Illustration avec un Super U en Loire-Atlantique, qui emploie 65 personnes, accueille 10 000 clients par semaine et génère un chiffre d’affaires de 20 millions d’euros par an: l’évaluation réalisée par l’Ademe montre que dans ce magasin, le gaspillage représente 1,15 % du chiffre d’affaires annuel, soit 160 000€. Ce coût dit “complet”du gaspillage comprend la valeur marchande des produits à 70%, à laquelle s’ajoutent les frais de personnels, d’énergie et de collecte et de traitement des déchets. Pour agir, cette grande surface a utilisé en priorité l’outil informatique afin affiner ses commandes, mais également créé une zone bien identifiée pour les produits à dates courtes et désigné une ambassadrice anti-gaspillage, qui accompagne à la fois les clients et les employés. Les actions mises en place sur trois mois ont réduit de ⅓ les volumes gaspillés (soit environ 8 tonnes), et permettent d’envisager 40 000€ d’économies par an.
Dans un magasin E. Leclerc de Vannes, ce sont 53 000 € qui ont pu être économisés en 5 mois avec la création d’une zone anti-gaspillage et la généralisation du don aux associations. Les gérants mentionnent également d’autres effets positifs de ces nouveaux modes de gestion, au-delà des bénéfices économiques: les employés sont fiers de participer à la lutte contre le gaspillage et souvent soulagés de ne plus avoir à jeter des produits encore consommables.
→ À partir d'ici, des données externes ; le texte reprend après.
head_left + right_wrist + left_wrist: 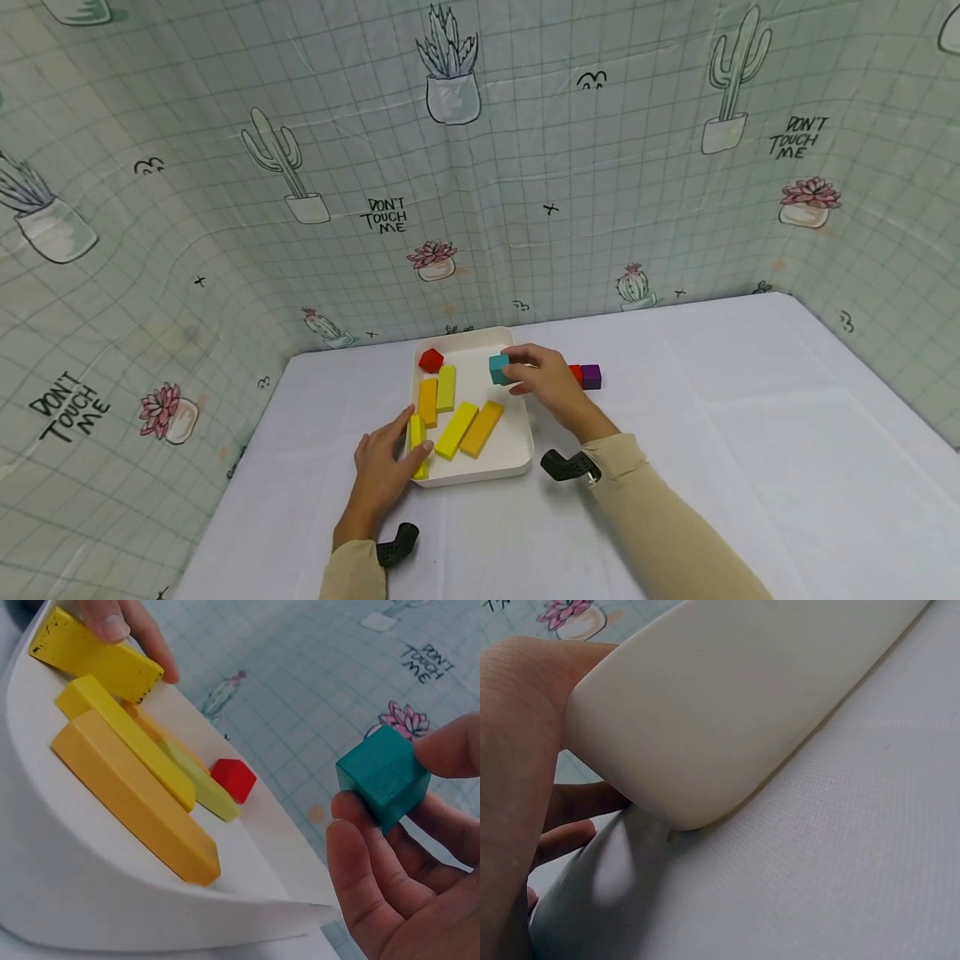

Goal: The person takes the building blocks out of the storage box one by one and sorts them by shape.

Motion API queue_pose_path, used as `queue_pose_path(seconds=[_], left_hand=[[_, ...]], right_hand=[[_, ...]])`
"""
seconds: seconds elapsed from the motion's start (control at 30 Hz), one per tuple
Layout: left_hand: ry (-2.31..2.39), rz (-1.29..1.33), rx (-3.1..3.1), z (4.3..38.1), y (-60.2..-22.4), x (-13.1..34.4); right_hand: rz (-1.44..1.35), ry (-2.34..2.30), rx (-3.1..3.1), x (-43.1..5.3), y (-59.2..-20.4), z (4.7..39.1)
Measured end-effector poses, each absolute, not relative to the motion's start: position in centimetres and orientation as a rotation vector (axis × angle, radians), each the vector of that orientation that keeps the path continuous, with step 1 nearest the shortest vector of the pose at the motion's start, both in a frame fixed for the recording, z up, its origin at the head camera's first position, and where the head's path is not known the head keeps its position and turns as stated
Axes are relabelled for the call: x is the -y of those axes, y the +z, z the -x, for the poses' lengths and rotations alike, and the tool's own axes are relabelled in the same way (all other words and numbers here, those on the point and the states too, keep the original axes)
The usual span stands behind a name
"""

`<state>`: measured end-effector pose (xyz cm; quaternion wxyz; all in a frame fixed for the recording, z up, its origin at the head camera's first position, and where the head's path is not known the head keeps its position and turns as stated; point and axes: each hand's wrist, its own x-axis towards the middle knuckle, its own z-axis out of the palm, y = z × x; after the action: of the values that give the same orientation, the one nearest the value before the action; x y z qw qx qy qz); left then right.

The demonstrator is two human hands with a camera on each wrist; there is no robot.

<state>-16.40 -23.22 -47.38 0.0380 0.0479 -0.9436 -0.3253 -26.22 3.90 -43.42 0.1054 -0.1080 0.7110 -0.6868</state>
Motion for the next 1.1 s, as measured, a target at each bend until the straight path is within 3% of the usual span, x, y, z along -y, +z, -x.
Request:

la réglementation et le manque de lisibilité freinent encore la lutte contre le gaspillage
Malgré ces bons résultats, les marges de progression sont encore importantes. Certaines enseignes, par manque de lisibilité ou à cause de règles trop contraignantes préfèrent ne pas prendre de risques et jeter. Certains produits pâtissent de règles trop contraignantes, comme les oeufs, qui ne peuvent plus être vendus en magasin à moins de 7 jours avant leur date limite de consommation, ou des fruits de calibres différents qui auraient été mélangés. C’est l’ensemble du lot qui est alors jeté. Enfin, certains fournisseurs ne veulent pas que leur marchandise soit donnée, notamment pour préserver l’image de leur marque et préfèrent payer pour sa destruction. Autant de freins à la lutte contre le gaspillage.
Pour compenser, l’Ademe entend impliquer encore davantage d’enseignes et de magasins dans la démarche, à travers une campagne de communication vidéos où les gérants de magasin racontent leur expérience et présentent leurs résultats. Elle a également publié les fiches “Actions” et “Magasins”, et propose des fiches d’autodiagnostic pour que chaque magasin puisse évaluer ses marges de manoeuvre et s’engager dans une démarche de réduction du gaspillage alimentaire.